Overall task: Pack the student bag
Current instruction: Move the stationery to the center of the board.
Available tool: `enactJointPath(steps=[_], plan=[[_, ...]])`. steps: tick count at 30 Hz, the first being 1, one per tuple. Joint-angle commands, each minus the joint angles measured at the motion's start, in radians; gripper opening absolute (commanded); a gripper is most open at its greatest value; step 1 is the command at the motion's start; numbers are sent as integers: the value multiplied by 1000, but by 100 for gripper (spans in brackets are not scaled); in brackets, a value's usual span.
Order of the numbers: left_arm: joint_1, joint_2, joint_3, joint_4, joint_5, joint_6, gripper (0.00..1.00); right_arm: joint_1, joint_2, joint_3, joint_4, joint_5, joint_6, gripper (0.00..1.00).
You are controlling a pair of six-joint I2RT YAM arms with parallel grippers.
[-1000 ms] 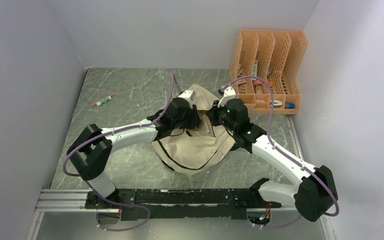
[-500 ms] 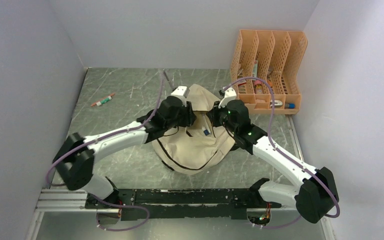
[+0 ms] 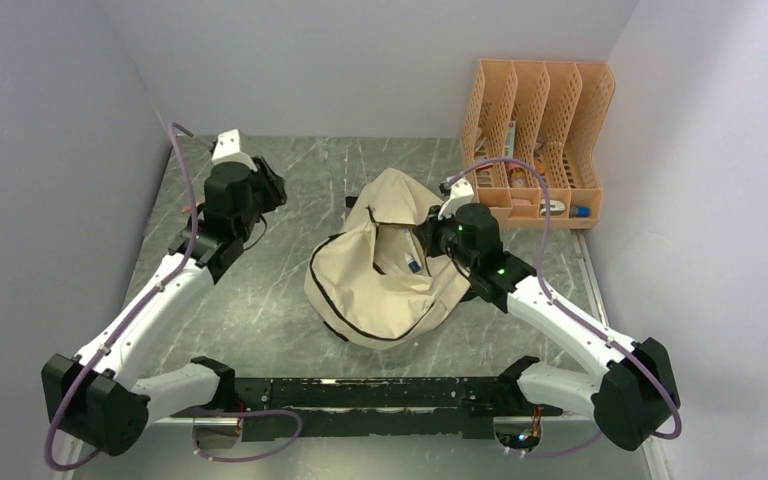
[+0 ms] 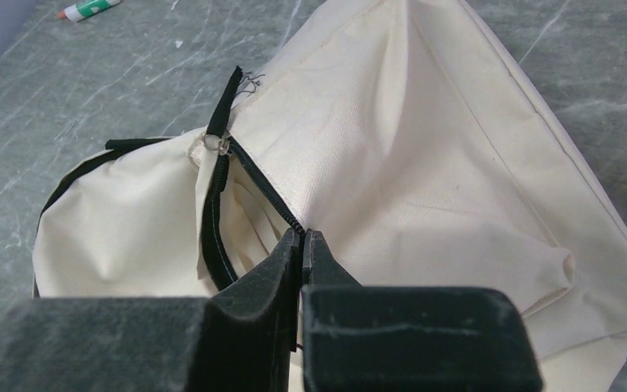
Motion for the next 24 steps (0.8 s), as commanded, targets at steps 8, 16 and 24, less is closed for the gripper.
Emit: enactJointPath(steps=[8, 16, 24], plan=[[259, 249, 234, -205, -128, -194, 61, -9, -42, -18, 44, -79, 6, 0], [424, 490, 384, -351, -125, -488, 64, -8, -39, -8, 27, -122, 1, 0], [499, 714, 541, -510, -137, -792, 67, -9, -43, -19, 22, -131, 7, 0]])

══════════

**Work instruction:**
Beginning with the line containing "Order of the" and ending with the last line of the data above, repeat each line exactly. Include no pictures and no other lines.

**Written response:**
Order of the numbers: left_arm: joint_1, joint_2, joint_3, joint_4, joint_5, joint_6, gripper (0.00..1.00); right_arm: joint_1, joint_2, joint_3, joint_4, joint_5, joint_6, gripper (0.00..1.00).
You are controlling a pair of six-joint I2RT YAM arms with parallel grippers.
[-1000 ms] 
[-500 ms] 
[+0 ms] 
[+0 ms] 
Motion for the next 24 steps (0.8 s), as commanded, targets at steps 8, 16 and 24, less is closed for the gripper.
Emit: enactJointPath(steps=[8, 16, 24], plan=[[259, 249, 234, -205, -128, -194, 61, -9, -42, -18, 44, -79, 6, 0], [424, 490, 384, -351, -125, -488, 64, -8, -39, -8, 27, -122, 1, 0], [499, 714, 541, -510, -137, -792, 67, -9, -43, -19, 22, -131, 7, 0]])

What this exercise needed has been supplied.